I was skimming Clean Run before bed last night and I came across a line that spoke about Millionaire Dogs – in the context of this article being a Millionaire dog is a BAD BAD thing. “A millionaire dog is one that always has plenty to eat, has access to toys other than in the agility training ring, and has permanent access to to his handler at home.” The implication was why would a dog work if they had these things? (My immediate thought – maybe they had earned them?)
Sorry to disagree but I do .. the implication of this statement saddens me as much as thinking about shock collars. My dogs don’t have permanent access to me – because I work outside the home but as I head into March Break you won’t find me crating my dogs simply because they have had too much time with me; come September after many days, and nights, together we are all sad when the real word hits. Nor will you find me not feeding the dogs so they’ll be hungry and therefore motivated to work with me. (Timing of meals is something I do consider – I don’t feed a big meal then run out to work – anthropomorphically I wouldn’t like that – so I don’t). Toys aren’t all over my house simply because Sam picks things to guard and Sally’s mission in life is to destroy toys. I’ve had toy baskets out when the dogs were those kind of dogs and it worked fine.
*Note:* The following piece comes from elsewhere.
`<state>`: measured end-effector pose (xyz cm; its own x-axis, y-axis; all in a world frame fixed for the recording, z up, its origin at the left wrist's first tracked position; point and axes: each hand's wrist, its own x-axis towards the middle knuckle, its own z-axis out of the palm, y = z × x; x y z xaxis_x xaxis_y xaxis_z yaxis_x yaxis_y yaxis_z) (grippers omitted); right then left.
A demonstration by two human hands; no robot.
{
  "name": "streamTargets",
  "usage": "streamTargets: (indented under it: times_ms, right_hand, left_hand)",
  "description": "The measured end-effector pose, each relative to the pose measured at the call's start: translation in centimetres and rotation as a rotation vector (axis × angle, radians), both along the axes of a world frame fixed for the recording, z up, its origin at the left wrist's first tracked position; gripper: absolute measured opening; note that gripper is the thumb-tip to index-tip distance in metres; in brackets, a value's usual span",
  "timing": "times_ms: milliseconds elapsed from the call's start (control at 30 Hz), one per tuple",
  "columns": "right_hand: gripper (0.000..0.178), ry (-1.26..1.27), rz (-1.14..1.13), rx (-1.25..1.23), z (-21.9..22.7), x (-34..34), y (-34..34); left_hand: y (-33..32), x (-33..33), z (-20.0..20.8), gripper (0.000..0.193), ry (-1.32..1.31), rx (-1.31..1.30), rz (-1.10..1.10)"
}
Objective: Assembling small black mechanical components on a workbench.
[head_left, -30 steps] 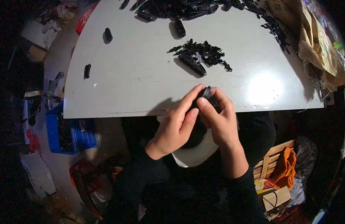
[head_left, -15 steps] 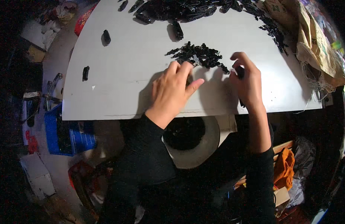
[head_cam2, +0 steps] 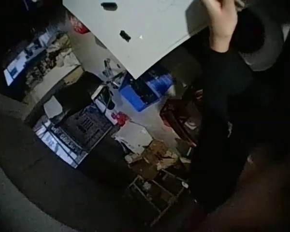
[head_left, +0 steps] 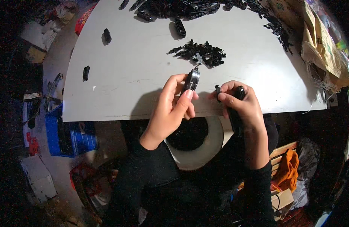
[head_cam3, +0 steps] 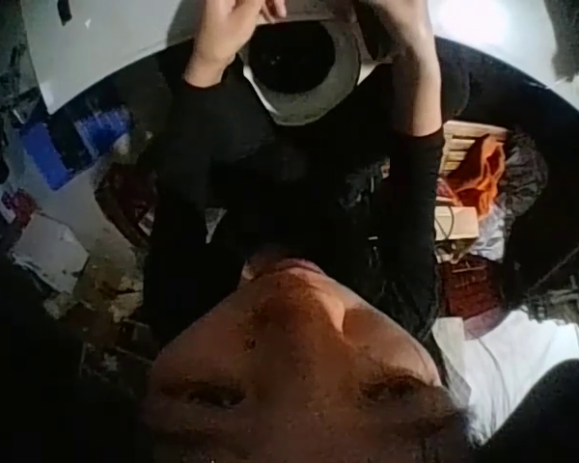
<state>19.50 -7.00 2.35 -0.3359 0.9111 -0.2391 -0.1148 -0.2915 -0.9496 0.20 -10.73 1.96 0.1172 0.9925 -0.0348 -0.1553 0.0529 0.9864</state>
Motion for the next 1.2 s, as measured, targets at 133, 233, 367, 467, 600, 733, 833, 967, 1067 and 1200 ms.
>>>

On this note I don’t use punitive, correction based methods when I’m not playing agility. We didn’t put a shock collar on Sampson after he vanished after a deer the first (and only) time he vanished after a deer. I don’t shock Sally when she insists on checking out the counter after I’ve done food prep. I don’t stand in my yard screaming at my dogs when the neighbour’s dog is snarling and snarking on the other side of the fence. I call my dogs, they all look at me and run to me. Sure sometimes they get a treat for a prompt and fabulous return to me but the real reason they come? They enjoy being with us and we enjoy being with them. We are a family. And families that work don’t scream, shock, hit or lock one another away without reason. If your dog isn’t family but a means to an end, or a statement of your own importance I guess your perspective is a little different.
Good points. I hope my dogs don't see agility, or any training, as "Work". I want them to see it as yet another game we play together.
I find many people take dog training way too seriously.